(PROBLEM) Once you have counted the lines below that contain "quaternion", give that number and nothing else.

(RECORDED INFORMATION begins)

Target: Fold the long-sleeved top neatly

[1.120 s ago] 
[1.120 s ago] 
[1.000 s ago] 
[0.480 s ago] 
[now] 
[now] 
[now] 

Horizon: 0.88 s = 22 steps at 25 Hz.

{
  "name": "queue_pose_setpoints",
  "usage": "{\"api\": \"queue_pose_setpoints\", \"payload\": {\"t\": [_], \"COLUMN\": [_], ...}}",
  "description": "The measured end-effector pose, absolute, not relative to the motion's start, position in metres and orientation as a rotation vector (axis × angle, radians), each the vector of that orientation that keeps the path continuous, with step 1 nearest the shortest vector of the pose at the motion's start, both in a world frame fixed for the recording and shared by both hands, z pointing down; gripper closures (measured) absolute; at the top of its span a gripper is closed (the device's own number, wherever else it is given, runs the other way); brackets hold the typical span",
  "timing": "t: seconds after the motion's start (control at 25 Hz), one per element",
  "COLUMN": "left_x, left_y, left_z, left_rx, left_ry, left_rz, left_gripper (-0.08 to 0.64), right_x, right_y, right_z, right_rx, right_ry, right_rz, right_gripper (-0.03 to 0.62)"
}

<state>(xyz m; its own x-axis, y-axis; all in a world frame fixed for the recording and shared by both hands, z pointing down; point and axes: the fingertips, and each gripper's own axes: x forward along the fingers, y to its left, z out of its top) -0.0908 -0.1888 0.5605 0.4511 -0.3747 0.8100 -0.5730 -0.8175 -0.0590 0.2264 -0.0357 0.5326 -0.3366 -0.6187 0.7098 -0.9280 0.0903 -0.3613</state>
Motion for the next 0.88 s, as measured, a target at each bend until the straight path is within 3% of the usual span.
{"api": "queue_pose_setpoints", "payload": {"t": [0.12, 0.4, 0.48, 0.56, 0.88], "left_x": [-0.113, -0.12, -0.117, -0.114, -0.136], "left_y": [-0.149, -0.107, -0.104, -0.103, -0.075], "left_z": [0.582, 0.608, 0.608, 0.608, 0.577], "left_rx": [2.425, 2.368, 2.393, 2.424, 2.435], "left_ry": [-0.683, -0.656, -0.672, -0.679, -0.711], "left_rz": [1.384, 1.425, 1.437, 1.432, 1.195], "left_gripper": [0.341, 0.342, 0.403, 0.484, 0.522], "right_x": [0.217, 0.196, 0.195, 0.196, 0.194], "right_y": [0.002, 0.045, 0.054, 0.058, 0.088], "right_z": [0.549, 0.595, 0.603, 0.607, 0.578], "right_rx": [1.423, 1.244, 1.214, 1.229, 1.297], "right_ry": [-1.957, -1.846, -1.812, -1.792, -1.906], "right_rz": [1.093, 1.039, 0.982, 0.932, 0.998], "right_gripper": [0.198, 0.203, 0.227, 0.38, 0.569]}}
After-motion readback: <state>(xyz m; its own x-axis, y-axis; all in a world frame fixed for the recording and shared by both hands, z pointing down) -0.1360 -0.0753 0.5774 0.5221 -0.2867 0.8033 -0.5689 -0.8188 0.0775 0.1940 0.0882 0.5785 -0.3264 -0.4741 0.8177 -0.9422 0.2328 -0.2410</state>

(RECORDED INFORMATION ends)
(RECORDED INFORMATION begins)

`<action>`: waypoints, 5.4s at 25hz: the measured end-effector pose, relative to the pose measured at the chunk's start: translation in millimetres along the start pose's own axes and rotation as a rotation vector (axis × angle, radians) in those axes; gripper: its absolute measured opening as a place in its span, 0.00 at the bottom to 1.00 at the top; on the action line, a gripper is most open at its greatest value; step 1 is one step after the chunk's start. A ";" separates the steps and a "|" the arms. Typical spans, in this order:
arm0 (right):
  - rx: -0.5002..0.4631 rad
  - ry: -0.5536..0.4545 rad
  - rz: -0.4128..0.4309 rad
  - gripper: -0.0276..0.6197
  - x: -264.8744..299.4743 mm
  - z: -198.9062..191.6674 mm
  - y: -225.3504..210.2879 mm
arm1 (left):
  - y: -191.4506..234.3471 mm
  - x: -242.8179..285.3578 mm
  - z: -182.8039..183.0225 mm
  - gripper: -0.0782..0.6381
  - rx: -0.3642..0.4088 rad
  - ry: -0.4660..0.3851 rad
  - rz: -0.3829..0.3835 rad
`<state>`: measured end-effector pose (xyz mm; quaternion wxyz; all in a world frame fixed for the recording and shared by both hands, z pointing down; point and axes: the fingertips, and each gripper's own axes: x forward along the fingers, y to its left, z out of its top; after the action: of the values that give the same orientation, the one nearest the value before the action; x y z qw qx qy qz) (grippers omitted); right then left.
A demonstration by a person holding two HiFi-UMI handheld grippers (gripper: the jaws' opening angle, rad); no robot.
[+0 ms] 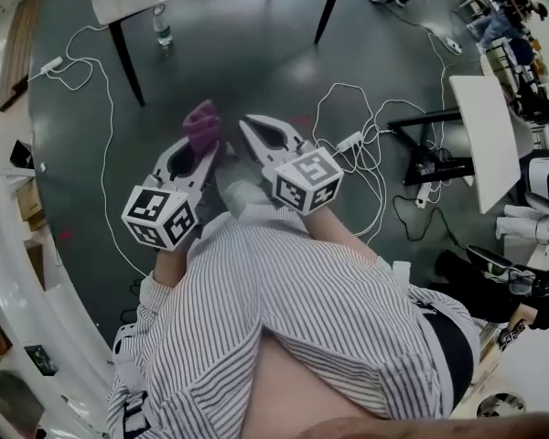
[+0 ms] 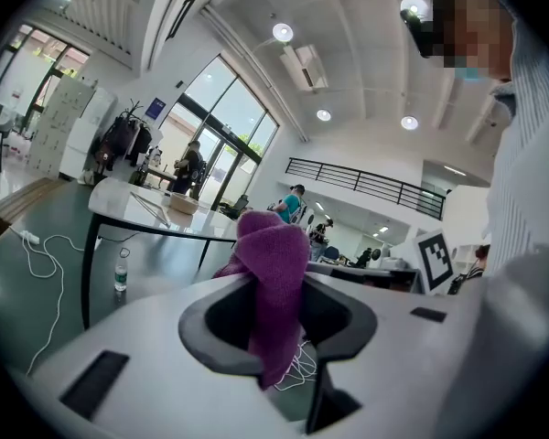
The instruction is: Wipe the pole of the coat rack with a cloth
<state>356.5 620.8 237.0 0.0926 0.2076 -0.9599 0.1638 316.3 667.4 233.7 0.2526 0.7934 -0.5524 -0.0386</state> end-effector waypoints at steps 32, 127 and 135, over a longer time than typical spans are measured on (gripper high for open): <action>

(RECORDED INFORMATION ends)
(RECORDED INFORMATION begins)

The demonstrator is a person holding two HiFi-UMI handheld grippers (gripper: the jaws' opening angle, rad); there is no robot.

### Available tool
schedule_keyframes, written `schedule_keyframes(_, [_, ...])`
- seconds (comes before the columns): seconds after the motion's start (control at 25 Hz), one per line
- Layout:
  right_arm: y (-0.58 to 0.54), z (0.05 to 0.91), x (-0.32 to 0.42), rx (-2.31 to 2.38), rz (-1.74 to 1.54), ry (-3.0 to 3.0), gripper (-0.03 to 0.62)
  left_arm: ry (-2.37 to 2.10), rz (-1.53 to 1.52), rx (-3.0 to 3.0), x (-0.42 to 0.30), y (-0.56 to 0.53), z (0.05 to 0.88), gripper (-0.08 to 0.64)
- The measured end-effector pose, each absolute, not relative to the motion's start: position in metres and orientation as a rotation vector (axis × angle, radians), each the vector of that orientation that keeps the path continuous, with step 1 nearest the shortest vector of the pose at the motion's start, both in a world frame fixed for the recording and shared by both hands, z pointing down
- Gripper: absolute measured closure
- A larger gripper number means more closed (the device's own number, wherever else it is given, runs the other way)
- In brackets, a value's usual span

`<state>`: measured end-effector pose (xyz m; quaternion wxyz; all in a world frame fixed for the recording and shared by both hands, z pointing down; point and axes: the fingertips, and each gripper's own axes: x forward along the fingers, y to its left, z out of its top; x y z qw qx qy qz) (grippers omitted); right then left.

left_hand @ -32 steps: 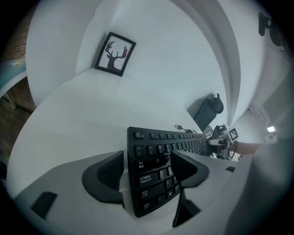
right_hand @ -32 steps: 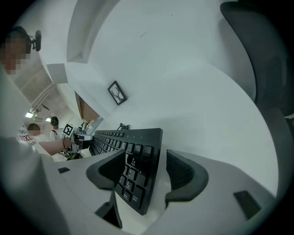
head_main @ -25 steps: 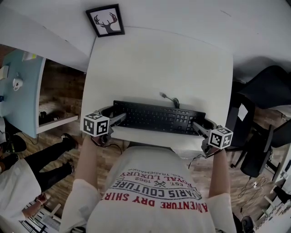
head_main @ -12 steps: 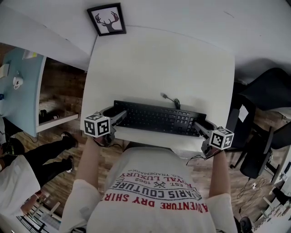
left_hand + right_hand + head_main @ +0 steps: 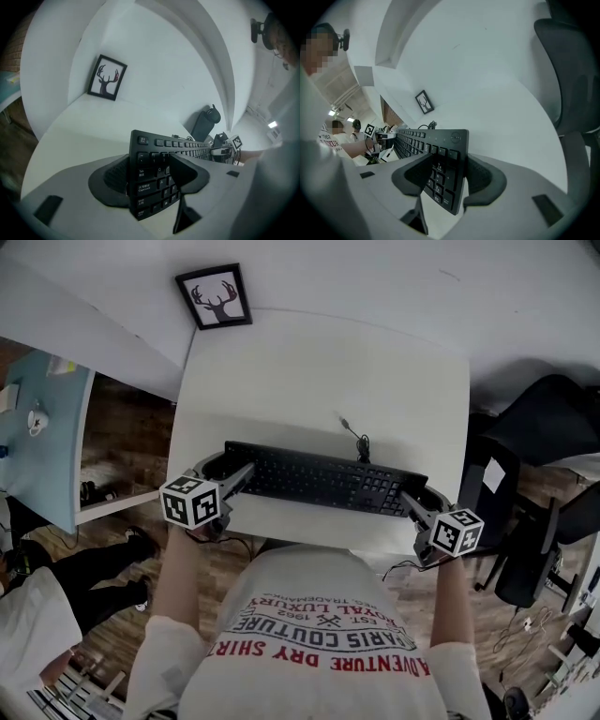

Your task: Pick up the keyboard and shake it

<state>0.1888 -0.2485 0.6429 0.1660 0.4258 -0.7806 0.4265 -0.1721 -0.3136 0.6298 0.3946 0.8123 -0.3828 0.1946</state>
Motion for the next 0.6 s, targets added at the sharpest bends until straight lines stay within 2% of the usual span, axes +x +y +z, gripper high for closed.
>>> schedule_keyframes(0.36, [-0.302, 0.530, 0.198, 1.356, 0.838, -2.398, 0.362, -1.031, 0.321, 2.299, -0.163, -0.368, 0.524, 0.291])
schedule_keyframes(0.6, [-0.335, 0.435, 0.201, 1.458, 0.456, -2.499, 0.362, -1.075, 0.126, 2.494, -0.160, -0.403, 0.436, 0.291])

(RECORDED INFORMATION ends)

(TASK OUTPUT) 2